TASK TO COMPLETE: Repeat the listing in full. Nothing may be added or left out.
-----
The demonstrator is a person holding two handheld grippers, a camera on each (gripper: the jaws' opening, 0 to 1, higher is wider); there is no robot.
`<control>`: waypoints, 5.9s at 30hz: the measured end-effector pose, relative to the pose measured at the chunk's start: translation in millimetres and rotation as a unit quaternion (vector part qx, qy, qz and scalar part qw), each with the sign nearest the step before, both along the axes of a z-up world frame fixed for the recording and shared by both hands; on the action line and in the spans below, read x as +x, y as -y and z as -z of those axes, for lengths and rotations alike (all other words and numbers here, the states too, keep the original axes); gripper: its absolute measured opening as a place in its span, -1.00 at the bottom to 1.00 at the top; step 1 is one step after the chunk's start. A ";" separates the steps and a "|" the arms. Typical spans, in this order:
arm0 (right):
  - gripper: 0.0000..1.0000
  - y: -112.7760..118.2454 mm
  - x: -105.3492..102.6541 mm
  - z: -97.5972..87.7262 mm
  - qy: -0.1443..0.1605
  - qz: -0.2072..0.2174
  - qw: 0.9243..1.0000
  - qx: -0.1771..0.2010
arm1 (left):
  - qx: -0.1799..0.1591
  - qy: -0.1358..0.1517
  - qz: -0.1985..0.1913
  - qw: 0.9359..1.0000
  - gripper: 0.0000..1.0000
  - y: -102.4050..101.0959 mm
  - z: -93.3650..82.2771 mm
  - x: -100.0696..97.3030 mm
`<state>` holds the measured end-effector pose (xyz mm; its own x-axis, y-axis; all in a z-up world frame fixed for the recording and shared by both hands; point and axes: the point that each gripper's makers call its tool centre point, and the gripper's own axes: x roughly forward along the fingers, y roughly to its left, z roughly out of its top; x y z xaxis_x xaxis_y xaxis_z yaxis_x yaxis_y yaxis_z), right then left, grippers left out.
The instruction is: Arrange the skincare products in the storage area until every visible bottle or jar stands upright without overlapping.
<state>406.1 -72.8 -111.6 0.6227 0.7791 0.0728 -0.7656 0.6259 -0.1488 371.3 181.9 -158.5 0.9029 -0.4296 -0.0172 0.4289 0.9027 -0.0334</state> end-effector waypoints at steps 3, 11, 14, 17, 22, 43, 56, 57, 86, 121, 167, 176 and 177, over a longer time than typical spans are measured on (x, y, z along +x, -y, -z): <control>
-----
SOLUTION TO THIS PROBLEM:
The demonstrator is a person holding two handheld grippers, a camera on each (gripper: the jaws' opening, 0 to 1, higher is wider); there is no robot.
`<control>`: waypoints, 5.9s at 30hz: the measured end-effector pose, relative to the pose measured at the chunk's start: translation in millimetres and rotation as a unit quaternion (vector part qx, qy, qz and scalar part qw), each with the sign nearest the step before, both along the axes of a z-up world frame fixed for the recording and shared by both hands; on the action line and in the spans below, read x as +x, y as -y and z as -z of those axes, for lengths and rotations alike (all other words and numbers here, the states too, keep the original axes); gripper: its absolute measured opening as a place in its span, -1.00 at the bottom to 1.00 at the top; step 1 is one step after the chunk's start. A ";" separates the steps and a "|" the arms. Typical spans, in this order:
arm0 (right):
  - gripper: 0.0000..1.0000
  - y: -112.7760..118.2454 mm
  - x: -105.3492..102.6541 mm
  - z: -97.5972..87.7262 mm
  - qy: -0.1443..0.1605
  - qz: -0.2072..0.2174
  - qw: 0.9243..1.0000
  - qx: -0.1771..0.2010
arm1 (left):
  - qx: -0.1799..0.1591
  - qy: -0.1358..0.1517
  - qz: -0.1985..0.1913
  - qw: 0.9359..1.0000
  - gripper: 0.0000..1.0000
  - y: -102.4050..101.0959 mm
  - z: -93.3650..82.2771 mm
  - x: -100.0696..97.3030 mm
`<state>` holds the measured end-effector pose (xyz mm; its own x-axis, y-axis; all in a z-up world frame fixed for the recording and shared by both hands; point and axes: the point that each gripper's makers call its tool centre point, and the gripper's own axes: x roughly forward along the fingers, y roughly to its left, z roughly out of its top; x y z xaxis_x xaxis_y xaxis_z yaxis_x yaxis_y yaxis_z), right then left, grippers left out.
The instruction is: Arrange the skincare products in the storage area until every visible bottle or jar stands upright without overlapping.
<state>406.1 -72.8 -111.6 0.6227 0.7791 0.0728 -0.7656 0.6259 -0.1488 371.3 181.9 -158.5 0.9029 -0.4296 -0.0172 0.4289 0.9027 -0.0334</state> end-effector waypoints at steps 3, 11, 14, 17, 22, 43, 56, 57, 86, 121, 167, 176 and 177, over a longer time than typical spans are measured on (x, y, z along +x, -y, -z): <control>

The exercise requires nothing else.